Learn by Directing AI
Unit 1

Meet the client and understand the brief

Step 1: Read the brief

Carlos Matsinhe manages a honey cooperative in Sofala province, Mozambique. He has almost two years of harvest data scattered across spreadsheets from 12 collection points — beekeeper names, collection dates, weights, quality grades, prices paid. Buyers in Maputo are asking for traceability he can't provide from scattered files. He needs all of it in one place.

Open the email from Carlos in the project brief. He explains the situation: the cooperative tracks harvests across collection points in Sofala — Gorongosa North, Gorongosa South, Buzi, Dondo, Chibabava, Marromeu — and each point sends him a spreadsheet every quarter. The buyers want to know which region, which harvest, which quality batch. He can't answer those questions from twelve separate files.

Pay attention to what Carlos is actually asking for. He doesn't need a dashboard or a report. He needs the data consolidated — all collection points, all quarters, in one queryable place. That's the job.

Step 2: Message Carlos

Open the chat with Carlos. He's waiting to hear from you.

Pick one of the suggested messages to introduce yourself and confirm you understand what he needs. Carlos responds warmly — he's glad someone is helping. He mentions that the other collection points have "similar formats, though not exactly the same" and that the buyers need traceability. He says he's attached one sample file but has all the others ready to send.

That note about formats not being exactly the same is worth remembering. It won't matter yet, but it will.

Step 3: Review the pipeline specification

Open materials/pipeline-spec.md. This is the document that defines what "done" looks like — what the pipeline should produce, what the target structure is, and what numbers to check against.

The spec describes a pipeline that takes CSV files from all collection points, loads them into a database, cleans and deduplicates the data in a staging layer, and transforms it into a mart table the cooperative can query. A database provides what a folder of CSVs does not: the ability to query across all the data at once, enforce consistent types on every column, and run aggregations without opening each file individually. It includes verification targets: an expected row count around 4,800 across all collection points, revenue totals by collection point, and quality grade distributions.

Read the verification targets carefully. These are the numbers you'll check your work against later. A pipeline that runs without errors but produces the wrong row count is a broken pipeline — the verification targets are how you'll know.

Step 4: Explore the sample data

Open materials/harvest-data/gorongosa-north-q3.csv. This is one quarter of data from one collection point.

Look at the columns: beekeeper_name, collection_point, collection_date, weight_kg, quality_grade, price_paid_mzn. These are records of real transactions — individual beekeepers bringing honey to a collection point, where it's weighed, graded, and paid for in Mozambican metical.

Look at the values. The dates aren't all in the same format. The weight column says kilos, but are all the values actually in kilos? The quality grades are text strings — A, B, C. The beekeeper names are real names. The prices are in whole numbers.

This is one file from one collection point for one quarter. Carlos has twelve collection points sending data over multiple quarters. The pipeline needs to handle all of it.

Step 5: Understand the schema

Open materials/schema.md. This document describes the structure your pipeline will produce — how the data moves from raw files through layers until it's trustworthy enough for Carlos to query.

The schema has layers. Raw data lands first — straight from the CSVs, unchanged. Then it moves to a staging layer (stg_harvests), where types are cast, columns are renamed to a consistent convention, and nulls are handled. The staging layer cleans the data without adding business logic. Finally, it moves to a mart layer (fct_harvests), where deduplication and aggregation produce the consumer-ready table.

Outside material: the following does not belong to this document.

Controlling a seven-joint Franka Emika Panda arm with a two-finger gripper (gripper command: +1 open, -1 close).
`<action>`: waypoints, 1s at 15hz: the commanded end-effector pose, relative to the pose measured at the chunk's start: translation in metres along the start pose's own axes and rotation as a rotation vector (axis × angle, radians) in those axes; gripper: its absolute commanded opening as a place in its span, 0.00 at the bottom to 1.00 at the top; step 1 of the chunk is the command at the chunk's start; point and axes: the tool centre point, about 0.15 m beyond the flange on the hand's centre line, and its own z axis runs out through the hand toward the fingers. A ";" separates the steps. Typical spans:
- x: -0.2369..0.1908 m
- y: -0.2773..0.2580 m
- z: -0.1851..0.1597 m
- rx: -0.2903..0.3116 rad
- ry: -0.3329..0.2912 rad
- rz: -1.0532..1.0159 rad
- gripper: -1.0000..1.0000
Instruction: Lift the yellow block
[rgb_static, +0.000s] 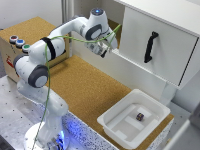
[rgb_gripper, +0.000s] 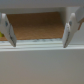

The naming convention encodes what each table is. stg_ means staging — source-conforming, cleaned, no business logic. fct_ means fact — a mart table with business logic applied, ready for queries. When you see stg_harvests in the pipeline later, you know what it claims to be. A table named just harvests makes no such claim.

The layers exist because raw data needs work before anyone can trust it. If Carlos queried the raw data directly, he'd get inconsistent date formats, possible duplicate records, and weight values that may not all be in the same unit. Every downstream question — "What's the total production by collection point?" — would require re-cleaning the data every time. The staging and mart layers do that work once.


Check your understanding: How many collection points does the cooperative have? What columns are in the harvest data? What does the mart table need to contain?